* REQUIRED ACTION *
Filter the entries down to the lines holding "this", then copy those lines.

[Extracted records]
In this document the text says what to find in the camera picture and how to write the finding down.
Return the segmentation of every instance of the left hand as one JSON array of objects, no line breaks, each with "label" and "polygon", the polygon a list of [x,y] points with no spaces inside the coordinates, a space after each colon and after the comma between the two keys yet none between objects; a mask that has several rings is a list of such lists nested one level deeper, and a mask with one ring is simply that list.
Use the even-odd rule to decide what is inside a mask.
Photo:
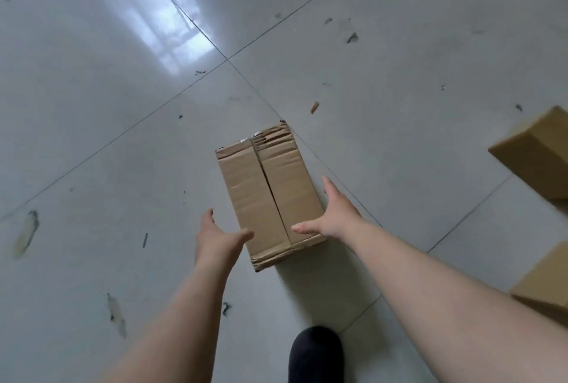
[{"label": "left hand", "polygon": [[213,220],[213,208],[209,208],[201,216],[201,230],[195,235],[195,268],[217,268],[228,275],[243,245],[252,238],[254,232],[249,229],[223,232]]}]

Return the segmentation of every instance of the tile floor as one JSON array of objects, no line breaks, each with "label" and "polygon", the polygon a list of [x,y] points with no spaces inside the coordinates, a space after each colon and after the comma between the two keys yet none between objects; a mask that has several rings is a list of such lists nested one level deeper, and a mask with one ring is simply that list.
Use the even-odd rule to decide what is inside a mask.
[{"label": "tile floor", "polygon": [[[191,270],[201,212],[237,228],[214,149],[280,118],[319,193],[329,175],[369,220],[510,288],[568,219],[486,148],[568,104],[566,1],[1,1],[2,380],[96,380]],[[216,382],[286,381],[314,323],[341,332],[351,381],[434,380],[337,243],[259,274],[245,252],[225,299]]]}]

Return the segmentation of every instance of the black shoe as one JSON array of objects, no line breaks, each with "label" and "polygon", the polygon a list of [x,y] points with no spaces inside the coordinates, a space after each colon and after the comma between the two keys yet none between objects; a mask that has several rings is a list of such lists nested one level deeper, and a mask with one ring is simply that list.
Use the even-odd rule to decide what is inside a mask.
[{"label": "black shoe", "polygon": [[288,383],[343,383],[343,347],[337,334],[312,326],[294,340],[288,362]]}]

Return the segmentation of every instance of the hand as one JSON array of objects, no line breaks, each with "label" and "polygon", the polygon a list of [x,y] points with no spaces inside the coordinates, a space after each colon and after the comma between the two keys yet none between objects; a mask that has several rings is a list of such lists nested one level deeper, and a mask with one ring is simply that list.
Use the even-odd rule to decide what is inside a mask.
[{"label": "hand", "polygon": [[345,242],[345,230],[353,222],[363,220],[359,211],[337,190],[337,187],[328,177],[322,177],[323,191],[327,194],[329,202],[325,213],[316,220],[303,221],[292,226],[297,234],[322,234],[333,236]]},{"label": "hand", "polygon": [[213,220],[213,208],[201,216],[201,230],[195,235],[195,267],[217,268],[228,275],[243,250],[243,245],[254,238],[254,232],[241,229],[223,232]]}]

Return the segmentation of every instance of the cardboard box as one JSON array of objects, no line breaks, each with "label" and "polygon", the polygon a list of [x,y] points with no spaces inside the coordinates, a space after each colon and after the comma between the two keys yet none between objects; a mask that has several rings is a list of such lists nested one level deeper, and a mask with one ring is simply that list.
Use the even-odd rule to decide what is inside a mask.
[{"label": "cardboard box", "polygon": [[560,106],[519,126],[489,152],[545,199],[568,199],[568,113]]},{"label": "cardboard box", "polygon": [[511,295],[568,327],[568,242],[553,248],[511,289]]},{"label": "cardboard box", "polygon": [[216,154],[238,223],[255,232],[246,246],[256,272],[326,239],[291,229],[318,218],[323,209],[284,121]]}]

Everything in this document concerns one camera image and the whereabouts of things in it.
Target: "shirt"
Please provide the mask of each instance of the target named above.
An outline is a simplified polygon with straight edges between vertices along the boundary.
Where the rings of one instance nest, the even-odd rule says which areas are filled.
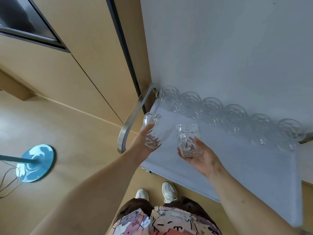
[[[206,219],[178,208],[156,206],[151,216],[137,209],[117,221],[109,235],[220,235]]]

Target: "glass panel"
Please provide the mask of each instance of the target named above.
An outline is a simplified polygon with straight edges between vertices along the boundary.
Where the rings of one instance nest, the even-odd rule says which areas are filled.
[[[56,39],[28,0],[0,0],[0,25]]]

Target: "person's left arm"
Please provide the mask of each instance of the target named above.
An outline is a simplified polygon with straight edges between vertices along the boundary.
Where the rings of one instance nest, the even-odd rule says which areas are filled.
[[[156,149],[145,146],[147,125],[113,163],[74,188],[31,235],[105,234],[135,170]]]

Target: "person's right hand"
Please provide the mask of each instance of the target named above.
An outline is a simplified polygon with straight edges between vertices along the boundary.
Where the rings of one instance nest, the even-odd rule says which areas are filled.
[[[202,155],[196,157],[183,157],[179,148],[177,148],[177,153],[182,159],[193,165],[198,172],[209,179],[211,175],[217,174],[218,171],[224,167],[213,150],[206,146],[200,139],[196,138],[195,144],[202,150]]]

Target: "forearm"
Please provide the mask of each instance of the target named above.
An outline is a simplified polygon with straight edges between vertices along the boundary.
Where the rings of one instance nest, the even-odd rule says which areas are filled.
[[[223,208],[240,235],[296,235],[268,205],[233,178],[223,166],[209,177]]]
[[[140,163],[125,152],[74,188],[32,235],[105,234]]]

* ANSWER *
In this document the text says what to find in the camera picture and how to write the finding down.
Everything in this document concerns one camera image and the whereabouts of things in it.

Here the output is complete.